▶ _TASK ITEM_: Word for word, retype each record shown below.

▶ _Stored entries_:

....

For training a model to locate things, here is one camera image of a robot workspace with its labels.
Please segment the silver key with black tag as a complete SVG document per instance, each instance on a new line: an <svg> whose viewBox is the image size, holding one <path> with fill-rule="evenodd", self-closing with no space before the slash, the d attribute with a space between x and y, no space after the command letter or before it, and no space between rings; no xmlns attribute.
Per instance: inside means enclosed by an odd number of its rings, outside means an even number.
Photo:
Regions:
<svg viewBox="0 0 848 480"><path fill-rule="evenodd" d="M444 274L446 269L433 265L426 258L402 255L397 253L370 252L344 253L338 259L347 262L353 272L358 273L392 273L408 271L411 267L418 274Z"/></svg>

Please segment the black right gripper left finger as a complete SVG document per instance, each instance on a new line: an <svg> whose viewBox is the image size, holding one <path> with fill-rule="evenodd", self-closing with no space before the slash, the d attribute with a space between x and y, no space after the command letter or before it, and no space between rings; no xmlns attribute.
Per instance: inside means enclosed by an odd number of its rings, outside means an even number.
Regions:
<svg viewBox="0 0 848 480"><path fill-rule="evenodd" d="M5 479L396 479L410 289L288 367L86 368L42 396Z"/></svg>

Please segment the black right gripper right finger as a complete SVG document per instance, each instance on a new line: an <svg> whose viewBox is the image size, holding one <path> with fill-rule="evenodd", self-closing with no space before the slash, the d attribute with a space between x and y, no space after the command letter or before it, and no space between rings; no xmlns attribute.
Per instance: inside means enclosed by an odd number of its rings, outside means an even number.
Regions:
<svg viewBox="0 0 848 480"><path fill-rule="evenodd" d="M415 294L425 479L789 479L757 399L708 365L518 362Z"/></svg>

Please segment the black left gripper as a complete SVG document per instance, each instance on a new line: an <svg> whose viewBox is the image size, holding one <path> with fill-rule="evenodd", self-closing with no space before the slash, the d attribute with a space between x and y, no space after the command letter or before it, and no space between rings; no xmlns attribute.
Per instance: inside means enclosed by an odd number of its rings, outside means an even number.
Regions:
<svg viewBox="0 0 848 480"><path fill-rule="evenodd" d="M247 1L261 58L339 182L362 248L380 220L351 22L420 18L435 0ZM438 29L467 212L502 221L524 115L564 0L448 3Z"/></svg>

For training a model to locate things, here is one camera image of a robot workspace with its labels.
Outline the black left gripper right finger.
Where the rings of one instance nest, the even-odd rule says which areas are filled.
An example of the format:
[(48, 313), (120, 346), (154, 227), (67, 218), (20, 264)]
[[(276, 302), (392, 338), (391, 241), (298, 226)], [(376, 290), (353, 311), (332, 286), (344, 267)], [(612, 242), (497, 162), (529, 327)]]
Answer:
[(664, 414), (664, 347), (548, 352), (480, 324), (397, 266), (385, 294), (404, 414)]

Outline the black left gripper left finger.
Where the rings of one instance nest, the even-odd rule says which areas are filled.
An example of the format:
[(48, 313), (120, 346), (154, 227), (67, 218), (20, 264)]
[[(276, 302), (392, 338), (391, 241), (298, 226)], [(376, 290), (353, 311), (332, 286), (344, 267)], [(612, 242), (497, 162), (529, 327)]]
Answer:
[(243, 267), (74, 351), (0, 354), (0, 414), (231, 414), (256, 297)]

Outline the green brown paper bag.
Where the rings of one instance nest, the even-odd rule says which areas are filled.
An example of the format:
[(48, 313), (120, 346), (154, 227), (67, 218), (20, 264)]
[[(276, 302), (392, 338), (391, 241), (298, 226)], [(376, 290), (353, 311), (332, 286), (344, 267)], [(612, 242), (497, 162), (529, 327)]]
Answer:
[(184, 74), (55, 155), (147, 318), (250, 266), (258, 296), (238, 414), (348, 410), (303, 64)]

....

▶ _EXERCISE ANSWER_:
For training a model to locate things, here is one camera image of a robot workspace with its labels.
Please segment the silver key with black tag as a complete SVG document per instance, each instance on a new line: an <svg> whose viewBox is the image size, holding one <path> with fill-rule="evenodd", self-closing with no space before the slash, the d attribute with a space between x and y, no space after the command letter or before it, and no space between rings; no xmlns attribute.
Per instance: inside means enclosed by an odd number of its rings, outside means an even number.
Photo:
Regions:
<svg viewBox="0 0 848 480"><path fill-rule="evenodd" d="M444 274L446 269L433 265L426 258L402 255L397 253L370 252L344 253L338 259L347 262L353 272L358 273L392 273L408 271L411 267L418 274Z"/></svg>

Please segment the black right gripper left finger as a complete SVG document per instance, each instance on a new line: an <svg> whose viewBox is the image size, holding one <path> with fill-rule="evenodd", self-closing with no space before the slash, the d attribute with a space between x and y, no space after the command letter or before it, and no space between rings; no xmlns attribute.
Per instance: inside means enclosed by an odd number of its rings, outside means an even number.
Regions:
<svg viewBox="0 0 848 480"><path fill-rule="evenodd" d="M5 479L396 479L410 289L288 367L86 368L42 396Z"/></svg>

Please segment the black right gripper right finger as a complete SVG document per instance, each instance on a new line: an <svg> whose viewBox is the image size, holding one <path> with fill-rule="evenodd", self-closing with no space before the slash, the d attribute with a space between x and y, no space after the command letter or before it, and no space between rings; no xmlns attribute.
Per instance: inside means enclosed by an odd number of its rings, outside means an even number.
Regions:
<svg viewBox="0 0 848 480"><path fill-rule="evenodd" d="M415 294L425 479L789 479L757 399L708 365L518 362Z"/></svg>

Please segment the black left gripper as a complete SVG document per instance, each instance on a new line: an <svg> whose viewBox is the image size, holding one <path> with fill-rule="evenodd", self-closing with no space before the slash, the d attribute with a space between x and y, no space after the command letter or before it, and no space between rings; no xmlns attribute.
Per instance: inside means enclosed by an odd number of its rings, outside means an even number.
Regions:
<svg viewBox="0 0 848 480"><path fill-rule="evenodd" d="M247 1L261 58L339 182L362 248L380 220L351 22L420 18L435 0ZM438 29L467 212L502 221L524 115L564 0L448 3Z"/></svg>

For training a model to locate things, here is one camera image of a robot workspace with its labels.
Outline the black left gripper right finger.
Where the rings of one instance nest, the even-odd rule says which areas are filled.
An example of the format:
[(48, 313), (120, 346), (154, 227), (67, 218), (20, 264)]
[[(276, 302), (392, 338), (391, 241), (298, 226)], [(376, 290), (353, 311), (332, 286), (344, 267)], [(612, 242), (497, 162), (529, 327)]]
Answer:
[(664, 414), (664, 347), (548, 352), (480, 324), (397, 266), (385, 294), (404, 414)]

Outline the black left gripper left finger.
Where the rings of one instance nest, the even-odd rule says which areas are filled.
An example of the format:
[(48, 313), (120, 346), (154, 227), (67, 218), (20, 264)]
[[(276, 302), (392, 338), (391, 241), (298, 226)], [(376, 290), (353, 311), (332, 286), (344, 267)], [(612, 242), (497, 162), (529, 327)]]
Answer:
[(243, 267), (74, 351), (0, 354), (0, 414), (231, 414), (256, 297)]

Outline the green brown paper bag.
Where the rings of one instance nest, the even-odd rule says which areas are filled.
An example of the format:
[(48, 313), (120, 346), (154, 227), (67, 218), (20, 264)]
[[(276, 302), (392, 338), (391, 241), (298, 226)], [(376, 290), (353, 311), (332, 286), (344, 267)], [(612, 242), (497, 162), (529, 327)]]
Answer:
[(184, 74), (55, 155), (147, 318), (250, 266), (258, 296), (238, 414), (348, 410), (303, 64)]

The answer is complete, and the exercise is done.